EXERCISE REQUIREMENTS:
Among the records, find the lines that hold the string "grey" and return them.

Dataset items:
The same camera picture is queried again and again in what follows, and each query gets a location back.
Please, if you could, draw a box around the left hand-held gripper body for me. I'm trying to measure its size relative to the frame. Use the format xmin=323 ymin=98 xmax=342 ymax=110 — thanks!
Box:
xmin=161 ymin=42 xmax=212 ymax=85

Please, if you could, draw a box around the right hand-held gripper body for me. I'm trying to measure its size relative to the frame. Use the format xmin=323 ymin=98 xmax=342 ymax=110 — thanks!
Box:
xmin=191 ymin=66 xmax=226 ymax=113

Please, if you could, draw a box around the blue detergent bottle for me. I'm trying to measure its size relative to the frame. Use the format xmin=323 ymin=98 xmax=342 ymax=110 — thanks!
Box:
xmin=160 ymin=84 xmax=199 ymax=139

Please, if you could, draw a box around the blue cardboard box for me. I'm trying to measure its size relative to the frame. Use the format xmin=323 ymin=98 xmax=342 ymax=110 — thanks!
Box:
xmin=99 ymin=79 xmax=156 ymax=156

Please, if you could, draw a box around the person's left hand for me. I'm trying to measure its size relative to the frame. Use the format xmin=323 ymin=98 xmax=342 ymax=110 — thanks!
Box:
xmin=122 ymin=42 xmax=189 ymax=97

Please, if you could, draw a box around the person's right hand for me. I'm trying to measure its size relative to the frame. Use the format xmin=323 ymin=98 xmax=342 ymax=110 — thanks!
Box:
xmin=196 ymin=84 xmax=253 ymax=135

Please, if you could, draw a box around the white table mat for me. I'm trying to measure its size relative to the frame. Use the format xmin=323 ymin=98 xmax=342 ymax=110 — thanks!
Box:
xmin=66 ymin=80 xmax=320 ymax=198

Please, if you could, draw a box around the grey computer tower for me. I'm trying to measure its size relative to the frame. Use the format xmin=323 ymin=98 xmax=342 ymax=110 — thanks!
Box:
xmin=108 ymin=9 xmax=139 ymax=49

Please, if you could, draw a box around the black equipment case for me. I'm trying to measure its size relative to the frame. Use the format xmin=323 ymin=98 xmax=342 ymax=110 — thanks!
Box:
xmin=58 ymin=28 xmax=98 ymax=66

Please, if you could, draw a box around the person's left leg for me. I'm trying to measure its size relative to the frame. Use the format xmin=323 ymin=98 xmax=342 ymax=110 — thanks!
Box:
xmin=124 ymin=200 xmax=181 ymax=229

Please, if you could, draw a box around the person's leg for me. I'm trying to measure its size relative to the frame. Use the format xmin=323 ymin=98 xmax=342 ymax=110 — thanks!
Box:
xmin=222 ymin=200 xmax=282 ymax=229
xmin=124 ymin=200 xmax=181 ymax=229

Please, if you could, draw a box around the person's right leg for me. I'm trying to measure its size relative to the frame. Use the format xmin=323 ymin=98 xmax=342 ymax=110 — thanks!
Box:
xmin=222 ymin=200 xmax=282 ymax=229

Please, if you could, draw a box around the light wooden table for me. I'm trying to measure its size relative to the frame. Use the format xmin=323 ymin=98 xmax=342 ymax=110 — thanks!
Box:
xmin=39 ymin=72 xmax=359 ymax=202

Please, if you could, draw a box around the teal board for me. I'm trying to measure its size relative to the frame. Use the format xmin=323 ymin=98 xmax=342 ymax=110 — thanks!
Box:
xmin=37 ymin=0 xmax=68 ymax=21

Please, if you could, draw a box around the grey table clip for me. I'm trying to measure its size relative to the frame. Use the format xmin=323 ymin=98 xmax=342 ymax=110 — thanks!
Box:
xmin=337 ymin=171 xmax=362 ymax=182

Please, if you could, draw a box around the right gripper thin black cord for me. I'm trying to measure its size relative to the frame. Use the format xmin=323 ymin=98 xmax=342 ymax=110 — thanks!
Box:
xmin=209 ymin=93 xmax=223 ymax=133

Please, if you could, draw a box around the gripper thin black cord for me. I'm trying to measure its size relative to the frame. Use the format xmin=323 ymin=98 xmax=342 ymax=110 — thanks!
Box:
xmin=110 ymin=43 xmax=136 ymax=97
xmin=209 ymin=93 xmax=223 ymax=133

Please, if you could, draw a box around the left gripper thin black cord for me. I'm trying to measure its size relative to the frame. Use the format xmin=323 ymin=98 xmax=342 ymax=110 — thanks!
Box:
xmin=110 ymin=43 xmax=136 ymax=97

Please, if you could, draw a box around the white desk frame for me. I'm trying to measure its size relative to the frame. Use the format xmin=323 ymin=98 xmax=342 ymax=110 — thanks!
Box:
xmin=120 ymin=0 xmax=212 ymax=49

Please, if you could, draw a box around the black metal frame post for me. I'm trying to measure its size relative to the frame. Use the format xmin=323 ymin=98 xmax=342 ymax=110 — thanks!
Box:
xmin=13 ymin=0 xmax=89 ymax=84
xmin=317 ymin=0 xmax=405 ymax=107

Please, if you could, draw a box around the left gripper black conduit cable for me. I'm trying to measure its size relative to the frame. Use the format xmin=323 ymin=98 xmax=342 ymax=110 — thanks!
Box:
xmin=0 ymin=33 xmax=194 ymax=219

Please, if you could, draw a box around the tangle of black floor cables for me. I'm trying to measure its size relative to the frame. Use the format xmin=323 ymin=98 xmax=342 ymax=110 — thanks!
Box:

OUTPUT:
Please, if you could, draw a box around the grey computer tower for me. I'm trying to measure its size relative to the frame. Use the format xmin=323 ymin=98 xmax=342 ymax=110 — thanks!
Please, if you could, draw a box around the grey table clip for me. I'm trying to measure its size relative to the frame. Use the format xmin=323 ymin=98 xmax=342 ymax=110 — thanks!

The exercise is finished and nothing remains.